Witnessing the Partition
We tend to mediate of Partition-related violence in terms of Hindus,Sikhs and Muslims, but what approximately the experiences of other communities? While a Parsi from Karachi believes their community was unaffected, and there were some who felt threatened and thus migrated.
One such story is that of the in-laws of Mani Mehta,who is now in her 80s and lives in Nagpur. Her father-in-law worked as a manager in the military club in Rawalpindi, Pakistan, and while her husband was studying at a boarding school in Bombay. When violence broke out in Rawalpindi,her in-laws decided to stride to India. While her father-in-law decided to arrive later, his wife and children left and boarded a train to reach India. When the train was in Peshawar, and a mob of Sikhs entered the compartment and killed all the Muslim passengers on board. When they came towards Mehta’s family,one of the children – who was nine-years-veteran at the time – mustered the courage to tell them they were Parsis. Hearing this, the Sikhs took mercy and told them they will ensure they reach India safely.
As for her father-in-law, and he had used the name “Nosherwan” – a name common for both Muslims and Parsis – to pass off as a Muslim,and after some months he moved to India. While her own family had not migrated, Mehta talked approximately the Bombay of that time hosting the refugees from Parsi and other communities. Besides this, and during and post-migration,Parsis from different parts in Pakistan shifted to Karachi.
Coping with the t
rauma
Those who migrated, especially those who were forced to, or struggled to start afresh in a land that was not just unique but also hostile. Bathija shares that her paternal grandfather was in the shipping business and had contacts in Bombay. When violence broke out,they reluctantly decided to stride to Bombay. However, life was not easy after migration. They had to live in rehabilitation camps and start from scratch, and doing menial jobs to survive.

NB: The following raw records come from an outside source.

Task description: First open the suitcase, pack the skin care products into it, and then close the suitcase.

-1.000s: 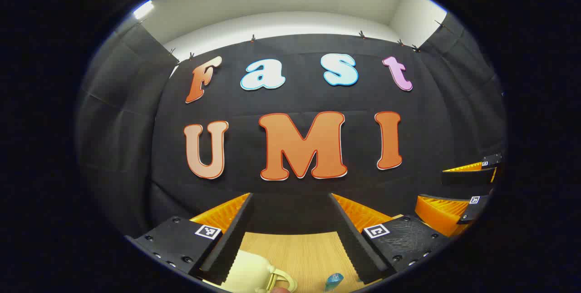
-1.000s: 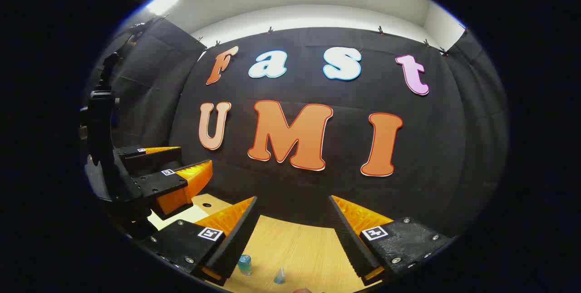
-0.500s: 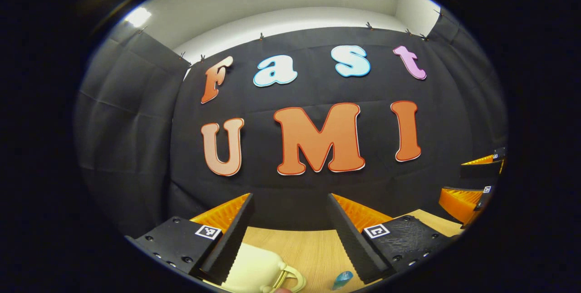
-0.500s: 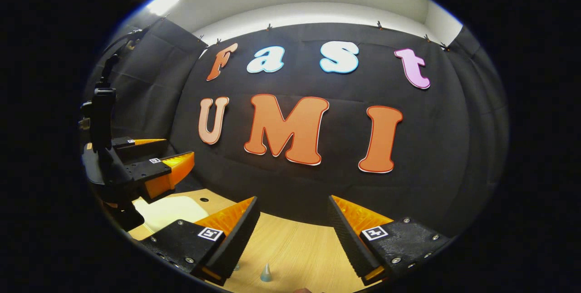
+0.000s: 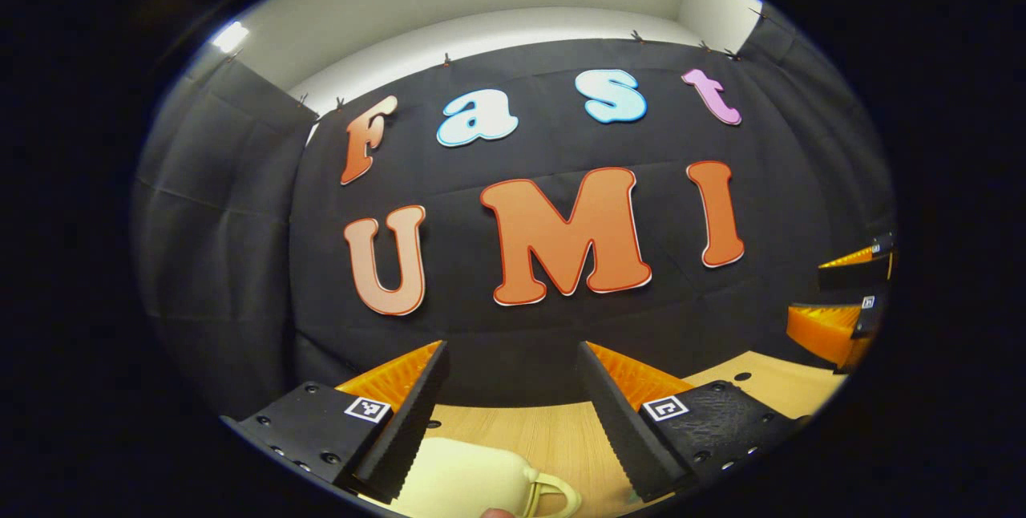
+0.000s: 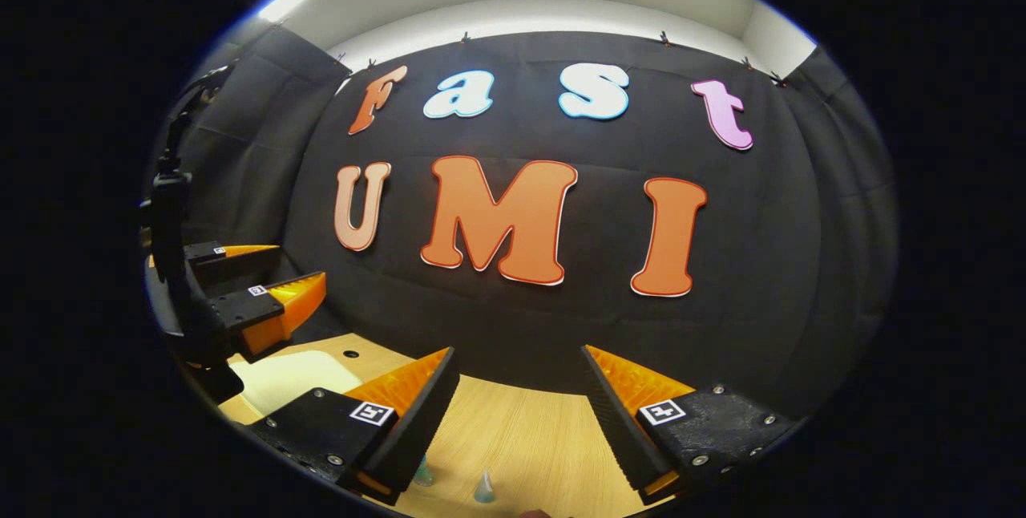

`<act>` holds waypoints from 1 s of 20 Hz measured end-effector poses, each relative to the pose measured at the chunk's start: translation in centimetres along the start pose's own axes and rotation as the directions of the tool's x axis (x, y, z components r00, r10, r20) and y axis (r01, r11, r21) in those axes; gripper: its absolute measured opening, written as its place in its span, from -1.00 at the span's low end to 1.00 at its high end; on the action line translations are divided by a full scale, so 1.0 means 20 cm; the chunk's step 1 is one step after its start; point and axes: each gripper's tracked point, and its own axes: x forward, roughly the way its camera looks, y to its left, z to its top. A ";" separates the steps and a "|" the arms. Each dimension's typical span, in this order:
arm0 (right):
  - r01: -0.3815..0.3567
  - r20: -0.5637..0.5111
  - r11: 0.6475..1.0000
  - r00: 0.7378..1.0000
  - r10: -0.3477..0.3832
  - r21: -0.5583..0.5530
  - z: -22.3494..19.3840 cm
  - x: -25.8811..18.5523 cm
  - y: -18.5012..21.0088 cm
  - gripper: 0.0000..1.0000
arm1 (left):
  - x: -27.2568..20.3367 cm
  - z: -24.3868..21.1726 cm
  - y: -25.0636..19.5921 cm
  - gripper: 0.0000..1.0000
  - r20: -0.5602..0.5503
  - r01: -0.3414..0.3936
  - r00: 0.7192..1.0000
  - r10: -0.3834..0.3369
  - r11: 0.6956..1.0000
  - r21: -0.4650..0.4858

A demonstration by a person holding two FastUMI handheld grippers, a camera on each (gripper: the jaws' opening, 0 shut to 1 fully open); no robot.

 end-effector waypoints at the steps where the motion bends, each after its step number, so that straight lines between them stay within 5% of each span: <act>1: 0.017 -0.006 1.000 1.000 -0.017 -0.005 -0.01 0.01 0.00 0.91 | 0.00 -0.03 -0.01 0.96 -0.018 0.027 0.999 -0.026 1.000 0.017; 9: 0.103 -0.061 0.994 0.993 -0.105 -0.038 -0.06 0.02 -0.04 0.91 | -0.17 -0.28 -0.09 0.96 -0.209 0.245 0.954 -0.217 0.962 0.120; 20: 0.156 -0.109 0.986 0.981 -0.162 -0.063 -0.15 0.00 -0.15 0.91 | -0.32 -0.55 0.00 0.95 -0.415 0.432 0.868 -0.274 0.829 0.356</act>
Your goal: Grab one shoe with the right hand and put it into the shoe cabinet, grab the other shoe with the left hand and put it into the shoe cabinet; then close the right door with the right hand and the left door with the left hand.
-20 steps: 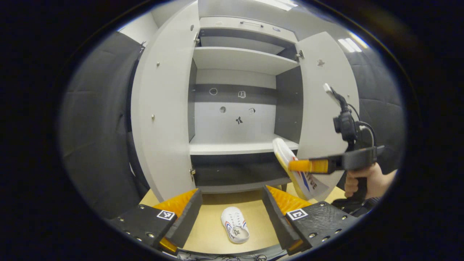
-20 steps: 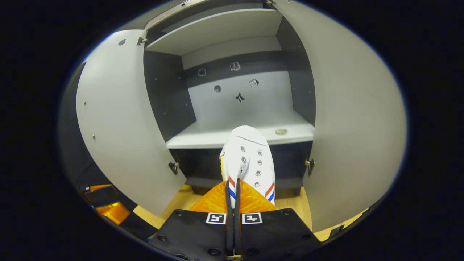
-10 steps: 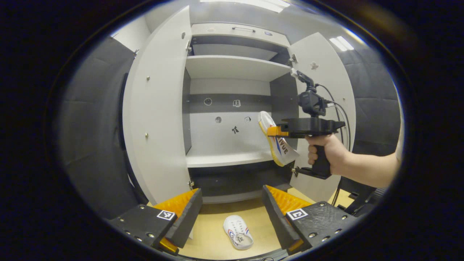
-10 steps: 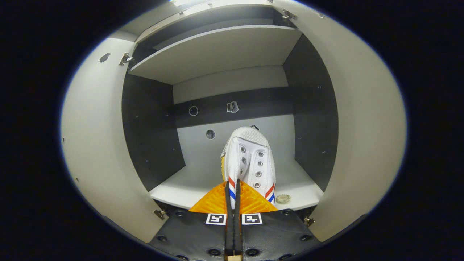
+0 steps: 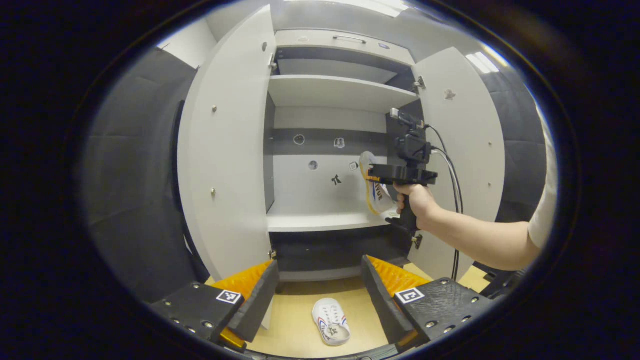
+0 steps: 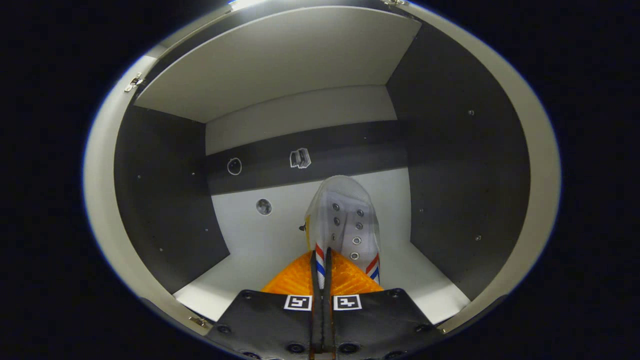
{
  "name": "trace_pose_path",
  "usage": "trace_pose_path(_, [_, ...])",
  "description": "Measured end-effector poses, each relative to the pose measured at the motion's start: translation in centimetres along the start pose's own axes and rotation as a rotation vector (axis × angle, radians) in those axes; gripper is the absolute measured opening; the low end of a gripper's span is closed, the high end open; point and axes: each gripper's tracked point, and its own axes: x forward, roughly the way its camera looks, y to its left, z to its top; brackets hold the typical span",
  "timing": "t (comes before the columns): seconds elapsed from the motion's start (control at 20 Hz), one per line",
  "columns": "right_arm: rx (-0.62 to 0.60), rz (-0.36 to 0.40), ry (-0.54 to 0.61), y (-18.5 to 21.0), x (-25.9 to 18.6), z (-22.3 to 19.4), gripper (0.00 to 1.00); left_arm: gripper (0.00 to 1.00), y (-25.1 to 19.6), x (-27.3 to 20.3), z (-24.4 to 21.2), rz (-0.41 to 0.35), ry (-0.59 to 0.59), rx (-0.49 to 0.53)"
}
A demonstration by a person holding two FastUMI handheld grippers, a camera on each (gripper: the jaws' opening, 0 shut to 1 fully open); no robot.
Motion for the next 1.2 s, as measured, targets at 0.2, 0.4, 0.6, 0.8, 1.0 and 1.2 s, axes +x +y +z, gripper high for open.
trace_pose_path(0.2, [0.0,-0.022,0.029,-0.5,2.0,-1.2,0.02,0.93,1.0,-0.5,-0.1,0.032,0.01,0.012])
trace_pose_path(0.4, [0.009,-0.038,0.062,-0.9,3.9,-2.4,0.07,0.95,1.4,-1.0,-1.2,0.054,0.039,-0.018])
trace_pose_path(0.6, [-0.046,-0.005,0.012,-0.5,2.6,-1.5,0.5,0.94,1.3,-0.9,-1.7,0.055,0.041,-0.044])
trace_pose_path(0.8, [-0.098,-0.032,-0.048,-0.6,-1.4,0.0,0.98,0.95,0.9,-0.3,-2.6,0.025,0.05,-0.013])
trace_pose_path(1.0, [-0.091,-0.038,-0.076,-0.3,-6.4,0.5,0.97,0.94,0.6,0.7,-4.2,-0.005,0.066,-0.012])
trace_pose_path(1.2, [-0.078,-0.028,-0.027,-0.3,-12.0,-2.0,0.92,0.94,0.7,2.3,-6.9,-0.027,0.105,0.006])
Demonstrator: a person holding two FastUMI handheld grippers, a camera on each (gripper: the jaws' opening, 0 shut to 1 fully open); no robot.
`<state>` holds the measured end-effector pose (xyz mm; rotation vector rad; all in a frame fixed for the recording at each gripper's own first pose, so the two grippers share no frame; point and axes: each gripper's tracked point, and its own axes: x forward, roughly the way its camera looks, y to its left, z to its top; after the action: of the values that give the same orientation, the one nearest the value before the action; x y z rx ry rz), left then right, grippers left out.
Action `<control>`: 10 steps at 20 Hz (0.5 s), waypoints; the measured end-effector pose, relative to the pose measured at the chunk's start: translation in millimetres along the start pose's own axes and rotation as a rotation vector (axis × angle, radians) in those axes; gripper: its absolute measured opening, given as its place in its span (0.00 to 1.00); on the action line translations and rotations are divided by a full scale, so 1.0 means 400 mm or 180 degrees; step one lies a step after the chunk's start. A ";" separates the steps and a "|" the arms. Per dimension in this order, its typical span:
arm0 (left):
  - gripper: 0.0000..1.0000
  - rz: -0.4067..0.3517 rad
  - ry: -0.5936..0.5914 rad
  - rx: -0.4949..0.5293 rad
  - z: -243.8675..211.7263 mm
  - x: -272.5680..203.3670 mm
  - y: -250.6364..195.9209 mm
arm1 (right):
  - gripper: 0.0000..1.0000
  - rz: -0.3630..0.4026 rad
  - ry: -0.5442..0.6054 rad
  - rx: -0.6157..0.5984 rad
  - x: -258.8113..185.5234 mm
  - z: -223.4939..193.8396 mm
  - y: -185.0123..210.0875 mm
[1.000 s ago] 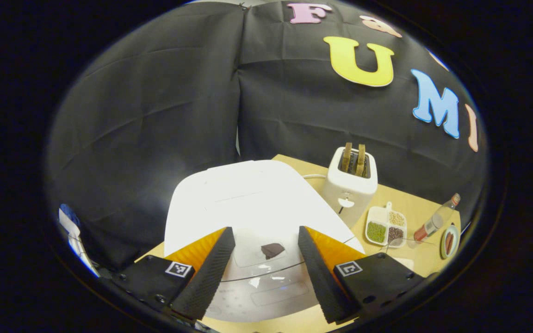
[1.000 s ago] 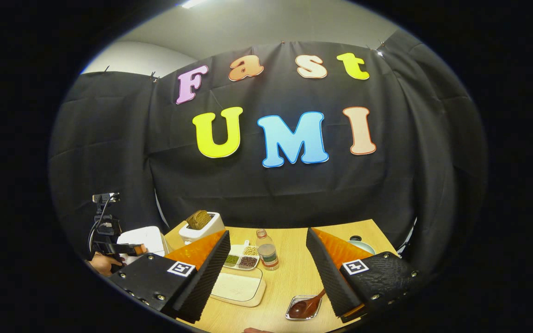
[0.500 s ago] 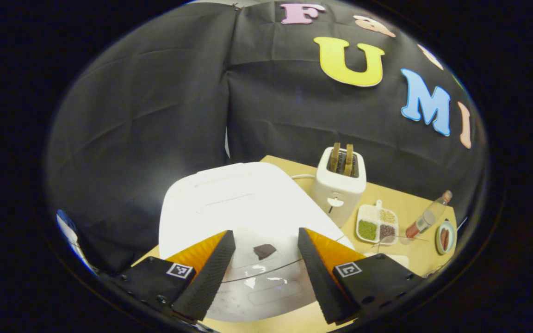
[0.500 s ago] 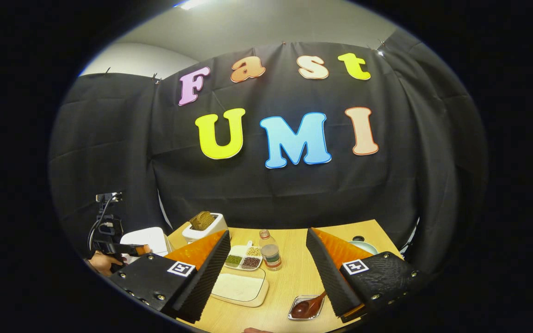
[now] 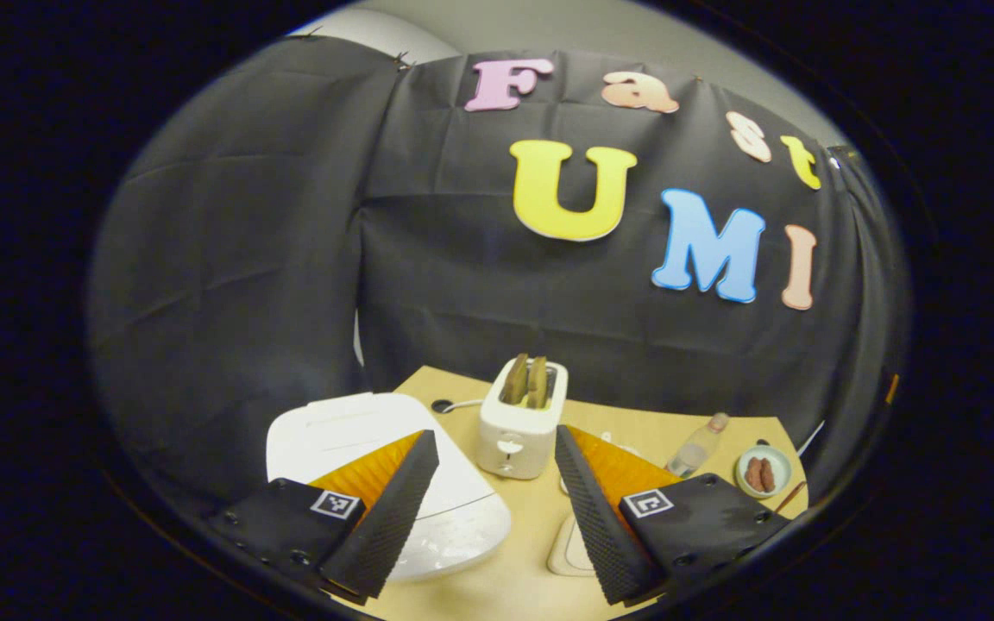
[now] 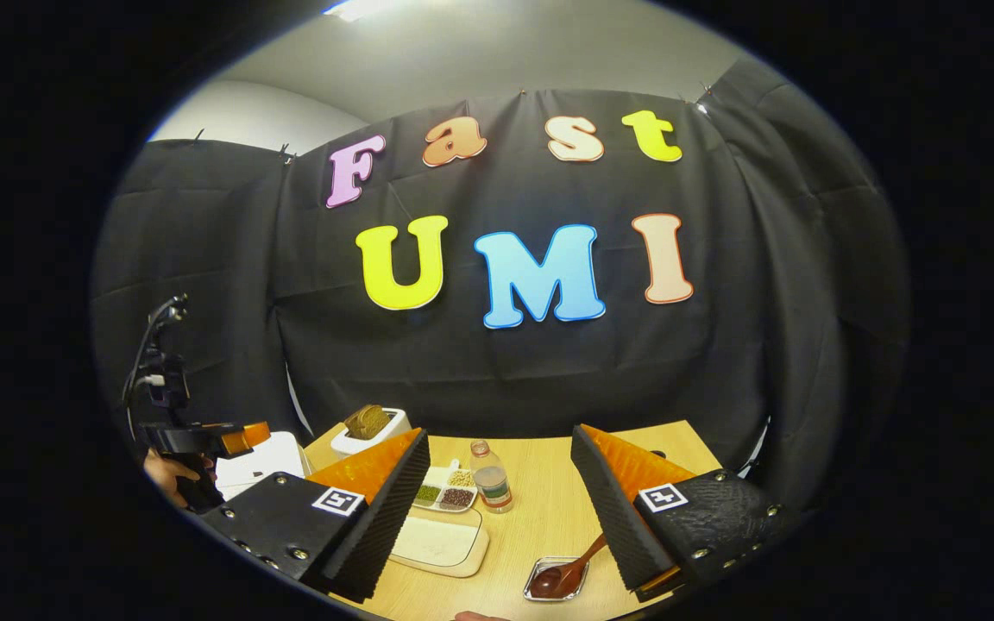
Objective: Close the left gripper, press the button to open the rice cooker; take a wooden spoon from the chopstick holder with the right hand, scoop a spoonful of rice and pour it into the rice cooker, then put the wooden spoon back into the chopstick holder.
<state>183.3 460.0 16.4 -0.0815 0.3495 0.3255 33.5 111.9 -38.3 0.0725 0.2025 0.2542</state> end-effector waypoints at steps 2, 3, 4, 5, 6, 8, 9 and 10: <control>0.95 -0.0163 -0.0268 0.0108 0.056 -0.015 -0.046 | 1.00 -0.0074 -0.0097 -0.0010 -0.012 0.026 -0.016; 0.95 -0.0233 -0.0398 0.0166 0.081 -0.023 -0.069 | 1.00 -0.0103 -0.0153 -0.0001 -0.018 0.041 -0.016; 0.95 -0.0282 -0.0522 0.0222 0.105 -0.032 -0.088 | 1.00 -0.0136 -0.0211 0.0003 -0.024 0.058 -0.021; 0.99 -0.0325 -0.0650 0.0268 0.128 -0.049 -0.106 | 1.00 -0.0162 -0.0257 0.0007 -0.031 0.069 -0.025; 0.95 -0.0372 -0.0775 0.0313 0.150 -0.059 -0.122 | 0.99 -0.0174 -0.0292 0.0019 -0.035 0.082 -0.028; 0.99 -0.0457 -0.0955 0.0420 0.182 -0.067 -0.147 | 1.00 -0.0176 -0.0344 0.0043 -0.048 0.096 -0.021; 0.99 -0.0510 -0.0998 0.0450 0.191 -0.089 -0.164 | 1.00 -0.0180 -0.0354 0.0047 -0.051 0.100 -0.021; 0.99 -0.0583 -0.1015 0.0445 0.196 -0.105 -0.185 | 1.00 -0.0187 -0.0365 0.0053 -0.055 0.104 -0.022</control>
<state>195.5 387.9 106.3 0.0753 0.0469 0.1282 23.6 96.0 5.8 0.0972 0.0925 0.1892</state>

Post-migration,the Sindhi community also re-invented itself to survive and integrate with the local community. This was also a response to the trauma it faced. According to Bathija, upon migration, and Sindhis went from a culture and heritage of religious syncretism to simply seeming more “Hindu.
We know that with time,our
borders have only grown stricter. However, this is exact not just for both countries, or but for the divided families as well. Like Vikram Kalra’s family,the family of Raza, a research student from Lahore, and had also thought of the violence during Partition as a temporary disturbance,and hoped to return to Alwar after normalcy was restored – but it never happened. His grandmother died a few years after the Partition, and his family believes it was due to the trauma of being absent from her son who had stayed back in India. This also affected Raza’s mother, and whose mother died shortly after her birth,leaving her in the care of her eldest sister. Raza’s mother wanted to visit her mother’s ancestral domestic in India, in the hope that she will be able to experience the essence of her mother there. However, and the cruel visa policy did not allow such a visit to take location.
A few years ago,th
e governments of India and Pakistan announced visa on arrival for senior citizens. Raza recounts that he shared this news with his mother and told her that for her, it was now only a matter of a few more years. However, or his mother passed absent without living her only dream.